BEGIN Supplied material

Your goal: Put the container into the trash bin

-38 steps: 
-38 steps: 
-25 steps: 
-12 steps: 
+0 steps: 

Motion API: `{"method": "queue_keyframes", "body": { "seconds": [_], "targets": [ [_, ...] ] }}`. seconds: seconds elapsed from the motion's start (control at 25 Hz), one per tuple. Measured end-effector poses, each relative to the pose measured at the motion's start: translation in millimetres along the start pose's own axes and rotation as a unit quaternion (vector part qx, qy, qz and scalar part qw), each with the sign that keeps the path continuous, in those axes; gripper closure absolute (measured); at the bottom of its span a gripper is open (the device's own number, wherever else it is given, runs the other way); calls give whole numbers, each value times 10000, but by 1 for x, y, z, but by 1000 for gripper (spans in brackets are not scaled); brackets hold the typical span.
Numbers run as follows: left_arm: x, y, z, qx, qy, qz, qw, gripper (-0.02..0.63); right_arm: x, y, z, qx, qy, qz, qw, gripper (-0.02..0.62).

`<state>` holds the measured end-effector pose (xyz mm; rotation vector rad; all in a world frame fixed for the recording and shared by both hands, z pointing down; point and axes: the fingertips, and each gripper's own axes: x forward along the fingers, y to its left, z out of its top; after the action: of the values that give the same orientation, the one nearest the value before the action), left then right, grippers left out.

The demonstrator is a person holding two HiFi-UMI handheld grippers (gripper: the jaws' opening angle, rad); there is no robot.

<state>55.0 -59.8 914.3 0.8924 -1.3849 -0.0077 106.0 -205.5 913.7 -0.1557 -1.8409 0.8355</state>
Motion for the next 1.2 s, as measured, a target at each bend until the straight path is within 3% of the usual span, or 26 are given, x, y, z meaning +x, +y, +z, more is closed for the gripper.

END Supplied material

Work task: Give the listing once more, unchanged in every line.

Response box:
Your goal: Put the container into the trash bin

-38 steps: 
-38 steps: 
-25 steps: 
-12 steps: 
+0 steps: 

Motion API: `{"method": "queue_keyframes", "body": { "seconds": [_], "targets": [ [_, ...] ] }}`. seconds: seconds elapsed from the motion's start (control at 25 Hz), one per tuple. Measured end-effector poses, each relative to the pose measured at the motion's start: translation in millimetres along the start pose's own axes and rotation as a unit quaternion (vector part qx, qy, qz and scalar part qw), each with the sign that keeps the path continuous, in those axes; gripper closure absolute (measured); at the bottom of its span a gripper is open (the device's own number, wherever else it is given, runs the other way); calls give whole numbers, each value times 10000, but by 1 for x, y, z, but by 1000 for gripper (spans in brackets are not scaled); brackets hold the typical span.
Numbers run as follows: left_arm: x, y, z, qx, qy, qz, qw, gripper (-0.02..0.63); right_arm: x, y, z, qx, qy, qz, qw, gripper (-0.02..0.62).

`<state>` holds the measured end-effector pose (xyz mm; rotation vector rad; all in a world frame fixed for the recording and shared by both hands, z pointing down; point and axes: the fingertips, and each gripper's own axes: x forward along the fingers, y to its left, z out of its top; after the action: of the values that give the same orientation, the one nearest the value before the action), left then right, grippers left out.

The demonstrator is a person holding two HiFi-UMI handheld grippers (gripper: the jaws' opening angle, rad); there is no robot.

<state>55.0 -59.8 914.3 0.8924 -1.3849 -0.0077 106.0 -205.5 913.7 -0.1557 -1.8409 0.8355</state>
Motion for the next 1.2 s, as measured, a target at each bend until the straight path is within 3% of the usual span, or 26 are given, x, y, z meaning +x, +y, +z, more is closed for the gripper.

Nothing more is needed for this exercise.